▶ **Exercise inputs**:

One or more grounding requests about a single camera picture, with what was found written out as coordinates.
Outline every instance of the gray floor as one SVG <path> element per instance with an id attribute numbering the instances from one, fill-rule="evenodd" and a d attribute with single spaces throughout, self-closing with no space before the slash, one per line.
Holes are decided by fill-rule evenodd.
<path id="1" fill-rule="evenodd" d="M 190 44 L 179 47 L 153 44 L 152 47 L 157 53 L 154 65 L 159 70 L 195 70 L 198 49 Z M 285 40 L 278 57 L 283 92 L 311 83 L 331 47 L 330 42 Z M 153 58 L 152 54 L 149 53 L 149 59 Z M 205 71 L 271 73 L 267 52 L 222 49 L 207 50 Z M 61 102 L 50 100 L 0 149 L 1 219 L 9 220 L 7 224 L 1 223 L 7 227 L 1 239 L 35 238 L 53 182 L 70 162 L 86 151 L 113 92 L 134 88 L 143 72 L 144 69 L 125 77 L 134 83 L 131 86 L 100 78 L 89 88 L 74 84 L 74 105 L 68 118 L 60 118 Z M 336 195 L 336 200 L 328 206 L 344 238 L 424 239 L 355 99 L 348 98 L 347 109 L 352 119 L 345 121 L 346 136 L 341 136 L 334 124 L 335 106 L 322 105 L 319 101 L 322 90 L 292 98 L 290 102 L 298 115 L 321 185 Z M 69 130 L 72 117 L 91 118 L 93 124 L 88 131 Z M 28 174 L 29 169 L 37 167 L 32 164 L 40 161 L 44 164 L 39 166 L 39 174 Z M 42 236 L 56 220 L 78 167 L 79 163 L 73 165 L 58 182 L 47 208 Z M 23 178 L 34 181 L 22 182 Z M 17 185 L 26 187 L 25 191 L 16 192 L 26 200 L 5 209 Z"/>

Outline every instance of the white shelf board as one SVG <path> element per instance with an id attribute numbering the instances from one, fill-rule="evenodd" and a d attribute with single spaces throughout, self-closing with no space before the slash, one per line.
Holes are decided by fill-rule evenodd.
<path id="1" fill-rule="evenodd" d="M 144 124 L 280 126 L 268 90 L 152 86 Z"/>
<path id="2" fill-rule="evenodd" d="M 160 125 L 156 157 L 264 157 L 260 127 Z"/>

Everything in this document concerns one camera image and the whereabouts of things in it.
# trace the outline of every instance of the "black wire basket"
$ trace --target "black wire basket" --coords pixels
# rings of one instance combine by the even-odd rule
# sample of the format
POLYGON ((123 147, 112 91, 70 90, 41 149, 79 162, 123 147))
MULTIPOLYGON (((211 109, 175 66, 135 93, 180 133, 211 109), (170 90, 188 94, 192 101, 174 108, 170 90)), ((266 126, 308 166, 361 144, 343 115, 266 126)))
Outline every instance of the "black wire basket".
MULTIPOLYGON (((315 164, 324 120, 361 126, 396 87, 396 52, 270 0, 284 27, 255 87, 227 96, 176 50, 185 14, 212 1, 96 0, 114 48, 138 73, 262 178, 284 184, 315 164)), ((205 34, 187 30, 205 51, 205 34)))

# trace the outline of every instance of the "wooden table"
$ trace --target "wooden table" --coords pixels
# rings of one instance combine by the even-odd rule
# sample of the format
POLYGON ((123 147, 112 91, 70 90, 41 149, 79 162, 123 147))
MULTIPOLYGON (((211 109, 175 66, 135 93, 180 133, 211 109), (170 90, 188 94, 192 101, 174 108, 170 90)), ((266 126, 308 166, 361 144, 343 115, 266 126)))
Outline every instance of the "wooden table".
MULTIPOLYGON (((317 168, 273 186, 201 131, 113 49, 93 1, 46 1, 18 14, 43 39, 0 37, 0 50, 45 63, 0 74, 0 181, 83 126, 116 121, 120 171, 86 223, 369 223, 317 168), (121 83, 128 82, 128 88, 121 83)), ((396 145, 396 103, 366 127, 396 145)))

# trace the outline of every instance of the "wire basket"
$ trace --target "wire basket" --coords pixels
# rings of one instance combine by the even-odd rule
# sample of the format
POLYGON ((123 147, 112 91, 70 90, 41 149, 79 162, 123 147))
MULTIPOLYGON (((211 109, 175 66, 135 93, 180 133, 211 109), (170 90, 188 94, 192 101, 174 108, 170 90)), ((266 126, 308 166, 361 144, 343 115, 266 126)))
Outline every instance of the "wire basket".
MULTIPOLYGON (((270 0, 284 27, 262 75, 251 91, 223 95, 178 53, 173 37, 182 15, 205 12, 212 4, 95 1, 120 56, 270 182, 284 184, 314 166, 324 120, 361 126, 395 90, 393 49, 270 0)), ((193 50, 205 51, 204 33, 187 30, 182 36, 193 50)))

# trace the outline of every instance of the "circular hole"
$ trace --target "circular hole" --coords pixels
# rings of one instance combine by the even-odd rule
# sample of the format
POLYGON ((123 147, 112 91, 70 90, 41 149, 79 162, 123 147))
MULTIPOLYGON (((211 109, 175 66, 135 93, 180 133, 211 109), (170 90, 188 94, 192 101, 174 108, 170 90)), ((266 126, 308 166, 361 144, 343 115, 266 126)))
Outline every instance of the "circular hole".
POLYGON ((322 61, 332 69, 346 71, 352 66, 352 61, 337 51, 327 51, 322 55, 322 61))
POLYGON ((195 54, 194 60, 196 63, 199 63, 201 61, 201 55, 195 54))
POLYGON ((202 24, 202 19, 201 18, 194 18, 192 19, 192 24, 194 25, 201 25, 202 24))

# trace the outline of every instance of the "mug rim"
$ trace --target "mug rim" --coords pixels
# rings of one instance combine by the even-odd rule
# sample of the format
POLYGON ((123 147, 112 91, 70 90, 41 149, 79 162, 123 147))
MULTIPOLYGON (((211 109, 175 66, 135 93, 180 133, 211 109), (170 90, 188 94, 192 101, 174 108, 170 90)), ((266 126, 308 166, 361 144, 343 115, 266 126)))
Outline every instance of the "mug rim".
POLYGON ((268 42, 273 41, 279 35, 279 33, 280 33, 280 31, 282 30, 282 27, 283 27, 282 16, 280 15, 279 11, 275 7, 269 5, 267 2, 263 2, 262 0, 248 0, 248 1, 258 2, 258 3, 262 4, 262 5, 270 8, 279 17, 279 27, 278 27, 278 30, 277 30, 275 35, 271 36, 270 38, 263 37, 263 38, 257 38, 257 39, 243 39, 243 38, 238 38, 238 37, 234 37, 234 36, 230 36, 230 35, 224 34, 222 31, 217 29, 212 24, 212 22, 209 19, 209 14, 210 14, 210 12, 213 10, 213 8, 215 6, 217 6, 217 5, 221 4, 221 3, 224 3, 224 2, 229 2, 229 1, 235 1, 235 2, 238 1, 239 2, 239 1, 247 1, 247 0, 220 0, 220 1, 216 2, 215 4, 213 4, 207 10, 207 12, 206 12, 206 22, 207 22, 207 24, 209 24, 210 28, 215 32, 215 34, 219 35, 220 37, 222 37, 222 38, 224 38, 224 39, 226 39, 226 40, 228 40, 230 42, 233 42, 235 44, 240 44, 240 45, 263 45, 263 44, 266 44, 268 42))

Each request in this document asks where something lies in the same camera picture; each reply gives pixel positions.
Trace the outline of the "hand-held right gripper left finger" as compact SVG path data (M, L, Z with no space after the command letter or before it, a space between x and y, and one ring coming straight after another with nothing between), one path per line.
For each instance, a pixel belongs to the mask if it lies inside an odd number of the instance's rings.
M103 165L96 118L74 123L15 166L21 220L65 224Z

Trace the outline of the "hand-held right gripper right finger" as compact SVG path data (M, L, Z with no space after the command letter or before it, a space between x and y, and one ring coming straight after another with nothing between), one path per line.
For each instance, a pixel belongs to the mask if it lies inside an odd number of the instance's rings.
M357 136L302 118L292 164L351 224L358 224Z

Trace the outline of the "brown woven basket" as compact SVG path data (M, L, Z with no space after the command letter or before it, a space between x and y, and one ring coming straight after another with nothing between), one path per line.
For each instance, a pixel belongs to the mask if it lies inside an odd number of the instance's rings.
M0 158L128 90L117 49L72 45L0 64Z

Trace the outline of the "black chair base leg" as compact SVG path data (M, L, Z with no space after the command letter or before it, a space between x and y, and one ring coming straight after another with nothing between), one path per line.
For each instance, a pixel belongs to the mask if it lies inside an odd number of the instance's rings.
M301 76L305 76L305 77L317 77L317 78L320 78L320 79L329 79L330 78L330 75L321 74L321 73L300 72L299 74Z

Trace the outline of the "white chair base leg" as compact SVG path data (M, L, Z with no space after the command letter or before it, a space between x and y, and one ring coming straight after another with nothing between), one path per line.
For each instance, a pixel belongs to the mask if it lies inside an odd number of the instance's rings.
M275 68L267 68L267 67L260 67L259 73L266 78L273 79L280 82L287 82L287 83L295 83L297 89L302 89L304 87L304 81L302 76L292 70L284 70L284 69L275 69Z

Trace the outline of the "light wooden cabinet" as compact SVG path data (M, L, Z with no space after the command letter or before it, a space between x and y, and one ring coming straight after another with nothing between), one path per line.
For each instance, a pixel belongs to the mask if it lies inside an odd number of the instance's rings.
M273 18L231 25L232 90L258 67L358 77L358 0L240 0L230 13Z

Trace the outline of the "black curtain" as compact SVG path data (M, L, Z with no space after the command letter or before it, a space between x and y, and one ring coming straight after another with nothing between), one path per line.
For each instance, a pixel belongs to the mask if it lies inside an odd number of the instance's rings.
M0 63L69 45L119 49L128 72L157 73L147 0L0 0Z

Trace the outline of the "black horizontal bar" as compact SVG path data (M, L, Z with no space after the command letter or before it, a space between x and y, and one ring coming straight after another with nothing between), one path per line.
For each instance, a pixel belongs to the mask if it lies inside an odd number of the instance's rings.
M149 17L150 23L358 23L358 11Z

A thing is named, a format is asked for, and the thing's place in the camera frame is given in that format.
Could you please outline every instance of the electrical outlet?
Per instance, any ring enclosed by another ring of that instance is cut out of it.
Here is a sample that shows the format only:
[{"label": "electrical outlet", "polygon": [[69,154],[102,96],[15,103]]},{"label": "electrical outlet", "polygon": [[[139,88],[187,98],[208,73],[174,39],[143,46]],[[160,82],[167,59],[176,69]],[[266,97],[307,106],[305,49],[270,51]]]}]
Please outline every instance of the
--
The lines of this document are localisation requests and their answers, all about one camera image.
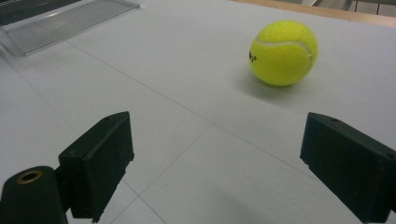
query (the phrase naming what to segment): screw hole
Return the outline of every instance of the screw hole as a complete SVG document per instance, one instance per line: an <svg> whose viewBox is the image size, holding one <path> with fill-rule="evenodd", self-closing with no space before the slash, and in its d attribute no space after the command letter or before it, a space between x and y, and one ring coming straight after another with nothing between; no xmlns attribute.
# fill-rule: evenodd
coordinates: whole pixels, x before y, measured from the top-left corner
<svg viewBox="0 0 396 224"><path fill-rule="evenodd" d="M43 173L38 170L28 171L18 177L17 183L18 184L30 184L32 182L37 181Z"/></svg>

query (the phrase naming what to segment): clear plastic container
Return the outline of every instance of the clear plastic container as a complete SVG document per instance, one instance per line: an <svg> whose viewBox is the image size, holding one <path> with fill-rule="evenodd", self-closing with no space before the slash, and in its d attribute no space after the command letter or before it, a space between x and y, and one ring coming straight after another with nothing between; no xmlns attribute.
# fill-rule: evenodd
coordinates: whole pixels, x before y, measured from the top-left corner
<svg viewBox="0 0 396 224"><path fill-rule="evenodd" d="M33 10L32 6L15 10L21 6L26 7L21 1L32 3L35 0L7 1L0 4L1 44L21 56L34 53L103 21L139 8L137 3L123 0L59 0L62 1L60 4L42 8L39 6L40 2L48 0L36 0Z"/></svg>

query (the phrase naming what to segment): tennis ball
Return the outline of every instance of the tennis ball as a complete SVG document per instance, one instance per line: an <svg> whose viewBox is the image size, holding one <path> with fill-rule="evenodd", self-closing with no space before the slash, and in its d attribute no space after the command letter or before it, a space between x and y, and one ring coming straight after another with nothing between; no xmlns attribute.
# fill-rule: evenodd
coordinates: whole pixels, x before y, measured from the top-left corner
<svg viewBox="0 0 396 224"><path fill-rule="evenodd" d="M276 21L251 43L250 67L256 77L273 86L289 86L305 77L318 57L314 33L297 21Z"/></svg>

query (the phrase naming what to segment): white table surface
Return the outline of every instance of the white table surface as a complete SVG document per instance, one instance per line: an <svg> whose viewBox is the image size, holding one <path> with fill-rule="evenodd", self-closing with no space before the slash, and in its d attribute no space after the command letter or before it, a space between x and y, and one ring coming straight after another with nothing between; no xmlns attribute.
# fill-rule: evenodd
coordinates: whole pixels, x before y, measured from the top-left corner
==
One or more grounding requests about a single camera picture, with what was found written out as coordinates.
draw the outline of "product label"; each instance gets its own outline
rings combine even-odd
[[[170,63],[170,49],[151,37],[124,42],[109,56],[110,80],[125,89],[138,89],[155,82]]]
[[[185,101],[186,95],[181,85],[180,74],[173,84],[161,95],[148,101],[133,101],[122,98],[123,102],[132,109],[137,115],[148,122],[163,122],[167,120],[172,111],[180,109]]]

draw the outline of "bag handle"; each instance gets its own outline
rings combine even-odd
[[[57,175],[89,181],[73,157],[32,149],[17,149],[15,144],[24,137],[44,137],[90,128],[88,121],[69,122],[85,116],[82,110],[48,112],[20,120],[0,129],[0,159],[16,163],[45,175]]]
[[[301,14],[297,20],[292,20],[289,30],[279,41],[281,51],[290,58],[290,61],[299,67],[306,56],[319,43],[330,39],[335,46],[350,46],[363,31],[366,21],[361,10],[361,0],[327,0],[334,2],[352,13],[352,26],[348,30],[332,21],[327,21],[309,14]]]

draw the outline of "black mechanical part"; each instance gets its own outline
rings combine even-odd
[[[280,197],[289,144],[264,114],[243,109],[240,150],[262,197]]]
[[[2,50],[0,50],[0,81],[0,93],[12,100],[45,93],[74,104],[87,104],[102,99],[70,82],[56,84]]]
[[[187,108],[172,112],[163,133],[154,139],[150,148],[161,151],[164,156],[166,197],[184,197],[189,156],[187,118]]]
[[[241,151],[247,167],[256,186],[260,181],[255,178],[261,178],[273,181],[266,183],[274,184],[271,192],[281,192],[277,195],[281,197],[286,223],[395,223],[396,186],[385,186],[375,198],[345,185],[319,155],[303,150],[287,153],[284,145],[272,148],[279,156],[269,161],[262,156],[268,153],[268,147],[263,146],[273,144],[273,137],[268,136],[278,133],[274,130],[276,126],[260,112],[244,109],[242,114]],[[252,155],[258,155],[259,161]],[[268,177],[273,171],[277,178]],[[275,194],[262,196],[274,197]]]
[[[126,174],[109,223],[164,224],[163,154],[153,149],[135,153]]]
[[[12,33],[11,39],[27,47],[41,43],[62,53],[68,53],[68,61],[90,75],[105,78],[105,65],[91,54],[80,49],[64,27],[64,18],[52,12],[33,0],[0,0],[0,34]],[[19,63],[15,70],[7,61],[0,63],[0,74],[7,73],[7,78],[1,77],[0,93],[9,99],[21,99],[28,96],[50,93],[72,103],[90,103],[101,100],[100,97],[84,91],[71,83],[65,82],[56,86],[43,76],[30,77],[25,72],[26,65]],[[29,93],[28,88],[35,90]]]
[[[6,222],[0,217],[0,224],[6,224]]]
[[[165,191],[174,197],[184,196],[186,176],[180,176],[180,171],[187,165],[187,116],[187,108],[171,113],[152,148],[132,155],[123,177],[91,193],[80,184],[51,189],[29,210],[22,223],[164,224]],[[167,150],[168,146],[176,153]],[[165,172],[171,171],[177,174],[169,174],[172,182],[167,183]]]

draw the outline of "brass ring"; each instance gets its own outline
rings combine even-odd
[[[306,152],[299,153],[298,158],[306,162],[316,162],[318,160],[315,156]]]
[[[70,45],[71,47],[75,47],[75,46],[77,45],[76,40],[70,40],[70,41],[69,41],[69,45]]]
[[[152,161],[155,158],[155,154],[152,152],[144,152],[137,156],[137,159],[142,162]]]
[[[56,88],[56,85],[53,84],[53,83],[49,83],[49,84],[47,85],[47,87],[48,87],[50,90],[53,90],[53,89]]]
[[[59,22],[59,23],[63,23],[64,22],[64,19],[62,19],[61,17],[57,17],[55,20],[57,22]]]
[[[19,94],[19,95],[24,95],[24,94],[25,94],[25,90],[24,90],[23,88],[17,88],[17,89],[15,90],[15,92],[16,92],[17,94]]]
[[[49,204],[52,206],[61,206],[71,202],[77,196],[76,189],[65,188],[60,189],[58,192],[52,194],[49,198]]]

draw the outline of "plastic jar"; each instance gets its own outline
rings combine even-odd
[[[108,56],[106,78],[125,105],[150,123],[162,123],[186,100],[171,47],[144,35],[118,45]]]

▶ **Instructions to follow**: Copy out every line from the data above in which the word "segment" occurs.

▶ **The completed task**:
query (the phrase naming what to segment): screw hole
query (the phrase naming what to segment): clear plastic container
query (the phrase naming what to segment): tennis ball
query (the phrase naming what to segment): white table surface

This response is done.